Carbon composites for rapid and effective photodegradation of 4-halogen-ophenols: characterization, removal performance, and computational studies

The research deals with the facile ultrasound-assisted in situ sol-gel synthesis of composites of titania and granular activated carbon targeting for the efficient and fast photocatalytic removal of 4-halogenophenols (4HPhs), which possess an adverse effect to humans and ecosystem health. The combination of state of art analytical techniques, such as TEM, BET, XRD, XPS, IR, and DRS revealed the potentially useful photocatalytic properties of synthesized materials based on the availability of titania polymorphs and the contribution of high surface area of activated carbon. Removal efficiency of all composites towards a variety of 4-HPhs was really high (up to 99.9 %) and rapid (1 h). The degradation rate of composite materials was higher than for bare photocatalysts that can be interpreted by the presence of additional elimination forces, mainly, the adsorption on activated carbon. XPS studies of the materials after photocatalysis showed their potential in cyclic usage. The DFT modelling revealed the formation of strong (H-bonds) and weak van der Waals interactions between 4-chlorophenol (4-CPh) and the synthesized materials. The ALIE minima have indicated the most reactive sites in 4-CPh molecule, which were under attack during photocatalysis.
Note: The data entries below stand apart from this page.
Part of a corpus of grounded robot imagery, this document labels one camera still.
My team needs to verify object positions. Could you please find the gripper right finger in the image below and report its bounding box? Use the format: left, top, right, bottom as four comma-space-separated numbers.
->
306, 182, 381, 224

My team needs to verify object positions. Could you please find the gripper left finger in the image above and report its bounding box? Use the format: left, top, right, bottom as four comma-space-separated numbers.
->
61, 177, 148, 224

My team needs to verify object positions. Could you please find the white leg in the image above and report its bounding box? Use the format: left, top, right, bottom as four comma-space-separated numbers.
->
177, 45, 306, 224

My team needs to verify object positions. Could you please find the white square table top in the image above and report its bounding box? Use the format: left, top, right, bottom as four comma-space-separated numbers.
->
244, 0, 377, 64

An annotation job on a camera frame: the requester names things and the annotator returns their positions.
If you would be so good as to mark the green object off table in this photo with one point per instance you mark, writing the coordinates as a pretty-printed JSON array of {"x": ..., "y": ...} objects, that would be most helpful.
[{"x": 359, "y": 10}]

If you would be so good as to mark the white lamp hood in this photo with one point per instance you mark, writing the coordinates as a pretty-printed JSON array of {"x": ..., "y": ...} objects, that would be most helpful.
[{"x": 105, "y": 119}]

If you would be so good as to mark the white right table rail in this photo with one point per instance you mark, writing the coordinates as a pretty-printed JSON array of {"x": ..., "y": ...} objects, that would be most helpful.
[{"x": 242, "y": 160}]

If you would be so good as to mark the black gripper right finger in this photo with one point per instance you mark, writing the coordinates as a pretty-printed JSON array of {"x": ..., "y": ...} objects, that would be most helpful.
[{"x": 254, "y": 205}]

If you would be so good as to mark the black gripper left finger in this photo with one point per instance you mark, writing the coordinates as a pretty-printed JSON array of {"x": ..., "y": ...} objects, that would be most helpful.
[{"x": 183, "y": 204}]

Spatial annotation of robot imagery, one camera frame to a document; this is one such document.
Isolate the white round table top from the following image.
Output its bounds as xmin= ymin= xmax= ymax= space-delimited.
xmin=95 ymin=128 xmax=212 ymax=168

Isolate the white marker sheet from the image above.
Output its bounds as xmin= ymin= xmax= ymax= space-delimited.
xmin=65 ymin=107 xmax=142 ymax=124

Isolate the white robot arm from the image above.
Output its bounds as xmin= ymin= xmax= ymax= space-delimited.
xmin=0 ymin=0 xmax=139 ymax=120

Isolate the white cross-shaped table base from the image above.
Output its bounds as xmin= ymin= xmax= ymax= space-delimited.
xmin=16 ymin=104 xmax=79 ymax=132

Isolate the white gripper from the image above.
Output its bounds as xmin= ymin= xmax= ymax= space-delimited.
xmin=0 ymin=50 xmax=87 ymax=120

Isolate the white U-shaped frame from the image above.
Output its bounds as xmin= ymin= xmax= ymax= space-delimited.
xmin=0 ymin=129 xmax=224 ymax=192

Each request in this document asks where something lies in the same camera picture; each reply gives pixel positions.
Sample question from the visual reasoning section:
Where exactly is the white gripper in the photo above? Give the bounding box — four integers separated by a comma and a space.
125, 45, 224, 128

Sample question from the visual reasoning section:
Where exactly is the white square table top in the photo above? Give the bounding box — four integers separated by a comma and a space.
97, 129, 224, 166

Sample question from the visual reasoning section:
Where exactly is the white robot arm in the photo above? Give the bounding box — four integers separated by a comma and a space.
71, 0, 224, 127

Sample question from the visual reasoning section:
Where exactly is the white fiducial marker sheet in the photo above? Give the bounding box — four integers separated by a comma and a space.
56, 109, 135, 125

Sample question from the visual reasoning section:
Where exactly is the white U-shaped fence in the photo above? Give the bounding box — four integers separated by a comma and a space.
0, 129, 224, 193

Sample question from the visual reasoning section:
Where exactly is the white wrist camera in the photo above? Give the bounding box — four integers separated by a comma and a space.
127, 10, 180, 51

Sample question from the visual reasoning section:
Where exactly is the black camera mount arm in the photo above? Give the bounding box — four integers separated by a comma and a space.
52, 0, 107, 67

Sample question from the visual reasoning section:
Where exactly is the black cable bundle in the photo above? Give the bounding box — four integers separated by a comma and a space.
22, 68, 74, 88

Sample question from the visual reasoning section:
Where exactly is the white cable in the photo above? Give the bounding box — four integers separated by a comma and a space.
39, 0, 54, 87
The present study proposes the materials with selfcleaning properties to be utilized in chemical pollution treatment.

Automated summary

The research focuses on the synthesis of composites of titania and activated carbon using ultrasound-assisted sol-gel method, aiming at efficient photocatalytic removal of 4-halogenophenols. The analytical techniques used in the study showed the potential photocatalytic properties of the synthesized materials based on the availability of titania polymorphs and the high surface area of activated carbon. The composites exhibited high removal efficiency of up to 99.9% and rapid degradation rate, attributed to the additional elimination forces provided by activated carbon. XPS studies also indicated the potential of the materials for cyclic usage. DFT modelling revealed the interaction between 4-chlorophenol and the synthesized materials during photocatalysis. The study suggests the potential application of the materials in chemical pollution treatment.